- Flag of Biafra
- Style: His/Her Excellency
- Member of: Cabinet
- Residence: State House
- Seat: Enugu Umuahia Owerri
- Precursor: Governor of Eastern Region, Nigeria
- Formation: 30 May 1967
- First holder: Odumegwu Ojukwu
- Final holder: Philip Effiong
- Abolished: 15 January 1970
- Deputy: Vice President of Biafra

= List of presidents of Biafra =

List of Heads of State

The president of Biafra was the head of state of the Republic of Biafra, a secessionist state that consisted of the old Eastern Region of Nigeria.

==List of presidents==

| No. | Portrait | Name (lifespan) | Term of office |  |  | Political party |  | Government | Notes | Ref. |
| Took office | Left office | Time in office |
| 1 |  | C. Odumegwu Ojukwu (1933–2011) | 30 May 1967 | 8 January 1970 | 2 years, 223 days |  | Military | Ojukwu War Cabinet | Fled to Ivory Coast at the end of the Nigerian Civil War. |  |
| 2 |  | Philip Effiong (1925–2003) | 8 January 1970 | 15 January 1970 | 7 days |  | Military | Effiong Caretaker Government | Surrendered Biafra to Nigeria. |  |

==Vice President==
The Vice President of Biafra, Philip Efiong served under President Chukwuemeka Odumegwu Ojukwu during the Nigerian Civil War. He played a crucial role in the Biafran government and later became the acting Head of State when Ojukwu fled, ultimately announcing Biafra's surrender in January 1970.

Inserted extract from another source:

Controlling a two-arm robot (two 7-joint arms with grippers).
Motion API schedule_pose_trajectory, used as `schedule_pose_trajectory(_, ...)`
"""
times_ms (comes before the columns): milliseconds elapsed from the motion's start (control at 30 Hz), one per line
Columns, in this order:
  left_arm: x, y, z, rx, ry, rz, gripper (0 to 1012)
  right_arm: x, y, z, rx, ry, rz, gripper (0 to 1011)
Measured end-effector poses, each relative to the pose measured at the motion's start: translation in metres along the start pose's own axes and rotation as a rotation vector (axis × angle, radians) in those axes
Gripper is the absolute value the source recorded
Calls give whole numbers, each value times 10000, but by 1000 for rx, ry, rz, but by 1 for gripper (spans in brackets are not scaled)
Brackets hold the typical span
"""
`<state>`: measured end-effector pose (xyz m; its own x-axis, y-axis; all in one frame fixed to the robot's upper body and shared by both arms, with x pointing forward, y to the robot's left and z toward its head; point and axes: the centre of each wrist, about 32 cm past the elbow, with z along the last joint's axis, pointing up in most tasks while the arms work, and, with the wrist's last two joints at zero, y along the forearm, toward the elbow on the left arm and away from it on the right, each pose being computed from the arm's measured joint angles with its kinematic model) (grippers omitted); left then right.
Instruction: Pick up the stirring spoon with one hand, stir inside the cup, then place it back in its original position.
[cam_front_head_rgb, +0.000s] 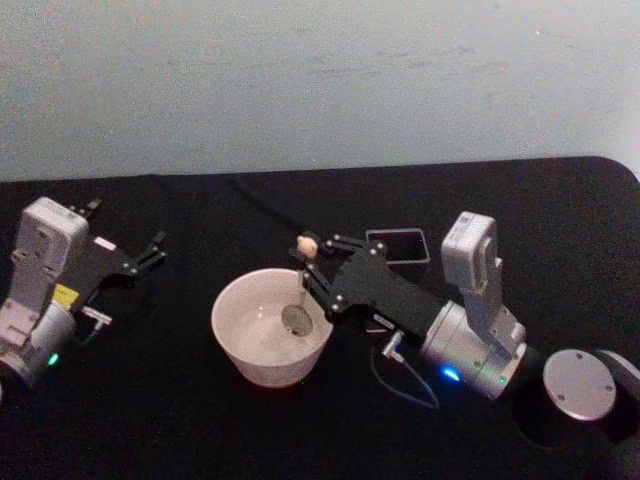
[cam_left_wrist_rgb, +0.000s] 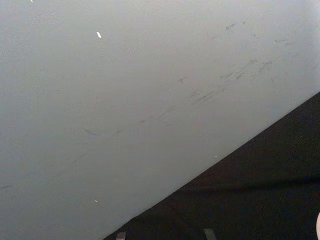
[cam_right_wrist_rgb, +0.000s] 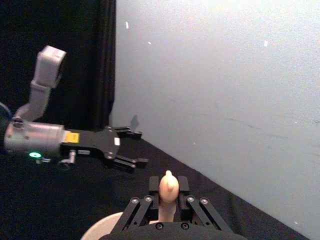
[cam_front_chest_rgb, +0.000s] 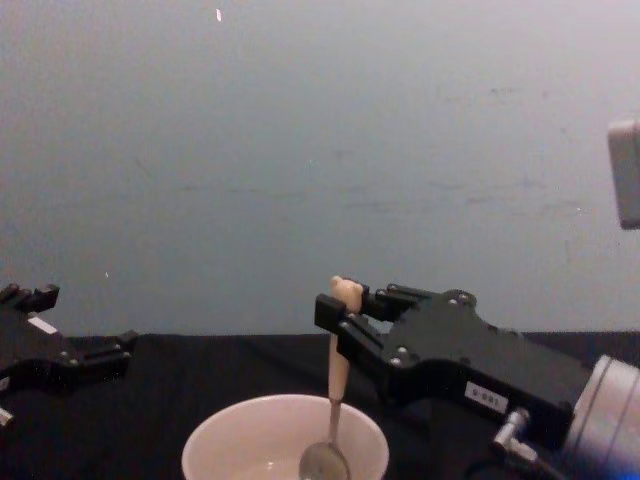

| No. | Portrait | Name (lifespan) | Term of office |  |  | Political party | Notes |
| Took office | Left office | Time in office |
| 1 |  | Philip Efiong (1925–2003) | 30 May 1967 | 8 January 1970 | 2 years, 223 days | Military | Became President after C. Odumegwu Ojukwu fled to the to Ivory Coast. Later surrendered Biafra to Nigeria on the 15 January 1970. |
| 2 |  | Office Vacant | 8 January 1970 | 15 January 1970 | 7 days | Independent | Office vacant after President C. Odumegwu Ojukwu fled to the Ivory Coast and Vice President Philip Effiong became President. Office later abolished from 15 January 1970. |

==Cabinet==
The Biafra Cabinet was part of the government of the Republic of Biafra, the Ojukwu War Cabinet existed from 1967 to 1970 during the Nigerian Civil War. It was led by President Chukwuemeka Odumegwu Ojukwu and included various ministers responsible for different government functions, reflecting an attempt to establish a functioning state during its brief existence.

==Biafran Armed Forces==
The President served as the Commander-in-Chief of the Biafran Armed Forces and was responsible for leading the military operations during the Nigerian Civil War and overseeing the overall strategy and organization of the armed forces. This position was held by Chukwuemeka Odumegwu Ojukwu who declared the independence of Biafra and led its forces from 1967 until 8 January 1970 and was succeeded by Philip Effiong, who led the country in the final days of the war.